**Task brief:** Which lines come from the start of the records through the line that holds "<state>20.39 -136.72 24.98"? Write them out word for word.

**Working data:**

═══

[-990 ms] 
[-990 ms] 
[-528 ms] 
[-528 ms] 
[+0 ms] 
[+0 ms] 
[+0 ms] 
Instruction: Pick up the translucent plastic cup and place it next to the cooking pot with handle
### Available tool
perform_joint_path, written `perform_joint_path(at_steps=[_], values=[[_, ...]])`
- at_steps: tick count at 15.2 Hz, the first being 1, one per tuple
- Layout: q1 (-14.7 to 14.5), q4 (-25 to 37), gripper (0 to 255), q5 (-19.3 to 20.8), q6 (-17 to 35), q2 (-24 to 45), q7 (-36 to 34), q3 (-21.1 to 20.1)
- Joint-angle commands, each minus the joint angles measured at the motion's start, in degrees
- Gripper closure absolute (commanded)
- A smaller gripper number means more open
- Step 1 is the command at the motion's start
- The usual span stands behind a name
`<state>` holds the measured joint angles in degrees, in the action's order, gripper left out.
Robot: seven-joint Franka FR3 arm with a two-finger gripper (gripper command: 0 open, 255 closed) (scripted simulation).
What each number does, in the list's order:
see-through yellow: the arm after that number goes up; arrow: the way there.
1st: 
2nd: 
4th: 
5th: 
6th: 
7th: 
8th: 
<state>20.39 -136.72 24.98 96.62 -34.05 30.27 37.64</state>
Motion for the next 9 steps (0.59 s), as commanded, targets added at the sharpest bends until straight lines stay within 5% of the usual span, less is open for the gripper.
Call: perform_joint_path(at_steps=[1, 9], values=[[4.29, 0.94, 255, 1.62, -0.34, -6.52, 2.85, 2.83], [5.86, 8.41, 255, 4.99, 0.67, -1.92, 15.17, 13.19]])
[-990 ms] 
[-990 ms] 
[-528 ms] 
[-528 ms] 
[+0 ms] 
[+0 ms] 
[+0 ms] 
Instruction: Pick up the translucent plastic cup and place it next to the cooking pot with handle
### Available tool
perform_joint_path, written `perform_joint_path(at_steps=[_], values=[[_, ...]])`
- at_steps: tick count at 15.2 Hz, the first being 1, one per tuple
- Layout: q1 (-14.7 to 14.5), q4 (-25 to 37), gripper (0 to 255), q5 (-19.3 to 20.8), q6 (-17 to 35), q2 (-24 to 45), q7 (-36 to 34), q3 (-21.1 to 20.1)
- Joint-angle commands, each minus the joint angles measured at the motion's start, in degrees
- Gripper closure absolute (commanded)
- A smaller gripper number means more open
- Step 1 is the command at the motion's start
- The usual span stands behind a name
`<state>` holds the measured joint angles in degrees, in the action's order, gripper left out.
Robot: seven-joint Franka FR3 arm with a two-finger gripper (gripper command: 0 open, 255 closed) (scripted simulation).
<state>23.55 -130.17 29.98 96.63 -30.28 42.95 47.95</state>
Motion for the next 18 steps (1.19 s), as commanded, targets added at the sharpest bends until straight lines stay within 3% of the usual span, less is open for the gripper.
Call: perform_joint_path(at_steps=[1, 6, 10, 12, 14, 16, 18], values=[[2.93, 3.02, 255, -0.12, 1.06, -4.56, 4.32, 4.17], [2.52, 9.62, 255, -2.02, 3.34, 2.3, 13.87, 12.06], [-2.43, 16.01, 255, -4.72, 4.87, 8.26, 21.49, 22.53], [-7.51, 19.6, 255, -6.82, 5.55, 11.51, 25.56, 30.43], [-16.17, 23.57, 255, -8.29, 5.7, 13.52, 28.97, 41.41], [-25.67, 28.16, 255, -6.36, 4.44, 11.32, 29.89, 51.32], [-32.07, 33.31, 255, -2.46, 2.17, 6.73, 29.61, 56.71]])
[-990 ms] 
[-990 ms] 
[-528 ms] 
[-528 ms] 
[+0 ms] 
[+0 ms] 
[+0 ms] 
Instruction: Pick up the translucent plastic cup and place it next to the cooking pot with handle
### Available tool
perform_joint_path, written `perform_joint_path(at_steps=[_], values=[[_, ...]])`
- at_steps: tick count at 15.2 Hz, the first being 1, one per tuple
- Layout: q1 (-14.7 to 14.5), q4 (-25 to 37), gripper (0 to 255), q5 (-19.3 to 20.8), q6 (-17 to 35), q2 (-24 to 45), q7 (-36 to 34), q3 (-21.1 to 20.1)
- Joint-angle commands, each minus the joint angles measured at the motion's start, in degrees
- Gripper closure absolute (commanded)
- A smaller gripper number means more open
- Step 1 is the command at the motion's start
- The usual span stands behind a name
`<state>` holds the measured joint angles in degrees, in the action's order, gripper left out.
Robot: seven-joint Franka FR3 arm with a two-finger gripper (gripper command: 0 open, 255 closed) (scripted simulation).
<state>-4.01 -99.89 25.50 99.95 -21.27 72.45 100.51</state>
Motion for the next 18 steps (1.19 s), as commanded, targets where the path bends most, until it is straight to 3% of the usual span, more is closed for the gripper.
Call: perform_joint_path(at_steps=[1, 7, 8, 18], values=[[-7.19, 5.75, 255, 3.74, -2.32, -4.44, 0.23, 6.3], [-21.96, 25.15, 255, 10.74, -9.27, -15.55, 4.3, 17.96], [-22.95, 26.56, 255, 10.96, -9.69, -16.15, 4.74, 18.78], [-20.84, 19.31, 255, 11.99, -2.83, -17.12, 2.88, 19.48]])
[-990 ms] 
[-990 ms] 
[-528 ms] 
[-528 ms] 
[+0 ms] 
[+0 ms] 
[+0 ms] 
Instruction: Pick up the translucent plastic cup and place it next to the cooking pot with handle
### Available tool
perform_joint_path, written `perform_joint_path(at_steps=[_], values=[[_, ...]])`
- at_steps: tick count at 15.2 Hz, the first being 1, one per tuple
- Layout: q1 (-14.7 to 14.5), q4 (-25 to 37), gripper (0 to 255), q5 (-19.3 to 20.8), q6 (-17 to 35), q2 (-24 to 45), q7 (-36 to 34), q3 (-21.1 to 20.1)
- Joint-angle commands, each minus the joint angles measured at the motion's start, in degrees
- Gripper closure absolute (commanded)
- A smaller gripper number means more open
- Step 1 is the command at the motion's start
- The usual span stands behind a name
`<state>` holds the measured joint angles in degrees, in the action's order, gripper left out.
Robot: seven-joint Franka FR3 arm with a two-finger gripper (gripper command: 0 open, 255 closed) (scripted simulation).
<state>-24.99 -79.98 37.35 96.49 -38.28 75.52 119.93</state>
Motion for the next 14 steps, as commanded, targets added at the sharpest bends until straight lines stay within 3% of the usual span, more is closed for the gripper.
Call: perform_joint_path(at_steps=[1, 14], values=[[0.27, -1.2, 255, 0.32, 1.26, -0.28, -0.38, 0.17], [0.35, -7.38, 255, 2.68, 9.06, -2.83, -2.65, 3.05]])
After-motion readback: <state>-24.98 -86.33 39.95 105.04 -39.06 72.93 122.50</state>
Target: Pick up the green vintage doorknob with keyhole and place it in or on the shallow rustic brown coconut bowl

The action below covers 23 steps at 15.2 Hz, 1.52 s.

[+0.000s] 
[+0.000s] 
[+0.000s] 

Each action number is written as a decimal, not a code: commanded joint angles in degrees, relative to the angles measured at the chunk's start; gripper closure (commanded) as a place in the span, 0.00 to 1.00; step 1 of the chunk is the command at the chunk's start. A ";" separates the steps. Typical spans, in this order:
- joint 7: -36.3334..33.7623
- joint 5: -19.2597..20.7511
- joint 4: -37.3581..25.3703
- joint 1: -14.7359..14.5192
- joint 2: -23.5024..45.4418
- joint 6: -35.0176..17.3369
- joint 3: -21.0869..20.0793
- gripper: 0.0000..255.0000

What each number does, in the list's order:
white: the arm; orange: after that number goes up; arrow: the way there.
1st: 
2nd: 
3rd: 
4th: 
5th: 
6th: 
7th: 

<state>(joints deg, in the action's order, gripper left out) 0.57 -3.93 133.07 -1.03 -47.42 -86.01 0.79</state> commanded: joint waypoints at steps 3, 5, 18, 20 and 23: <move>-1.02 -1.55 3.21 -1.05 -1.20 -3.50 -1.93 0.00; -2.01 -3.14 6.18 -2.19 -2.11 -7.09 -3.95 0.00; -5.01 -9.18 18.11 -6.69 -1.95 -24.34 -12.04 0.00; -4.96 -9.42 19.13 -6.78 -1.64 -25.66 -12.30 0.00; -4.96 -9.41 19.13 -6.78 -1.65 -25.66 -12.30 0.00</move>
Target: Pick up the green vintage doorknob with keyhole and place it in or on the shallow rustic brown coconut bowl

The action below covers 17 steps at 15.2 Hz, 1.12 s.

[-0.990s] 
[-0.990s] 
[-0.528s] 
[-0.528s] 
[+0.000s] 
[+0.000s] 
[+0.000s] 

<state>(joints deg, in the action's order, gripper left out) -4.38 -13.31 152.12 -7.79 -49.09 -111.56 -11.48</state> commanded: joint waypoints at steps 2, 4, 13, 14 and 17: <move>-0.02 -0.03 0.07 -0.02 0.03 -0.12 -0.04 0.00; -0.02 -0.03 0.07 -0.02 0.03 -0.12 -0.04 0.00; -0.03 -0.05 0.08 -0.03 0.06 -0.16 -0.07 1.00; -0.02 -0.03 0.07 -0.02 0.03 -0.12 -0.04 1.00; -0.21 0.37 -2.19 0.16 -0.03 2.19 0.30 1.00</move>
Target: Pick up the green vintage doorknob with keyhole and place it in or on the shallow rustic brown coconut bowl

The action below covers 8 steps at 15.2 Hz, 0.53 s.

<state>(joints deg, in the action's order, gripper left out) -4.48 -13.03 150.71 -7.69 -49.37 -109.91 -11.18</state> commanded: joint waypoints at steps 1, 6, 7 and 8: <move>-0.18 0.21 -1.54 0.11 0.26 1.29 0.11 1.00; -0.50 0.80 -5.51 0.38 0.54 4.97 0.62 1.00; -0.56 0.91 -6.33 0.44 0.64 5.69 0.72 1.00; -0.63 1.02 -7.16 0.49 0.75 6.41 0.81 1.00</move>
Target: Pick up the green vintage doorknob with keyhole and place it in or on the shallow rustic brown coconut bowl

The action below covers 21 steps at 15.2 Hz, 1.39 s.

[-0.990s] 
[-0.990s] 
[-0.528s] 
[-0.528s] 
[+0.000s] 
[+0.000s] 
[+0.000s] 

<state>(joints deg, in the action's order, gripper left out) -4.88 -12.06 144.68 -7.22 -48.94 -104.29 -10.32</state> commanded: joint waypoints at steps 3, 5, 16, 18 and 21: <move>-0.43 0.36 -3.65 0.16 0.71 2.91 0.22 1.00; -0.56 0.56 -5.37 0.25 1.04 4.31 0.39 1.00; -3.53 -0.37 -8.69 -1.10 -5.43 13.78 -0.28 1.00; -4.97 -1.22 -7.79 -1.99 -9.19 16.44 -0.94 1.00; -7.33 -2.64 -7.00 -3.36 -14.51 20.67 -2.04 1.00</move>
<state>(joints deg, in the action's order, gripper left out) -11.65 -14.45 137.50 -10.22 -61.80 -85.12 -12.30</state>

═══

**Answer:**
[-990 ms] 
[-990 ms] 
[-528 ms] 
[-528 ms] 
[+0 ms] 
[+0 ms] 
[+0 ms] 
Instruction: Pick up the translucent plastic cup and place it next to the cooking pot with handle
### Available tool
perform_joint_path, written `perform_joint_path(at_steps=[_], values=[[_, ...]])`
- at_steps: tick count at 15.2 Hz, the first being 1, one per tuple
- Layout: q1 (-14.7 to 14.5), q4 (-25 to 37), gripper (0 to 255), q5 (-19.3 to 20.8), q6 (-17 to 35), q2 (-24 to 45), q7 (-36 to 34), q3 (-21.1 to 20.1)
- Joint-angle commands, each minus the joint angles measured at the motion's start, in degrees
- Gripper closure absolute (commanded)
- A smaller gripper number means more open
- Step 1 is the command at the motion's start
- The usual span stands behind a name
`<state>` holds the measured joint angles in degrees, in the action's order, gripper left out.
Robot: seven-joint Franka FR3 arm with a two-finger gripper (gripper command: 0 open, 255 closed) (scripted simulation).
What each number does, in the list's order:
see-through yellow: the arm after that number goes up; arrow: the way there.
1st: 
2nd: 
4th: 
5th: 
6th: 
7th: 
8th: 
<state>20.39 -136.72 24.98 96.62 -34.05 30.27 37.64</state>

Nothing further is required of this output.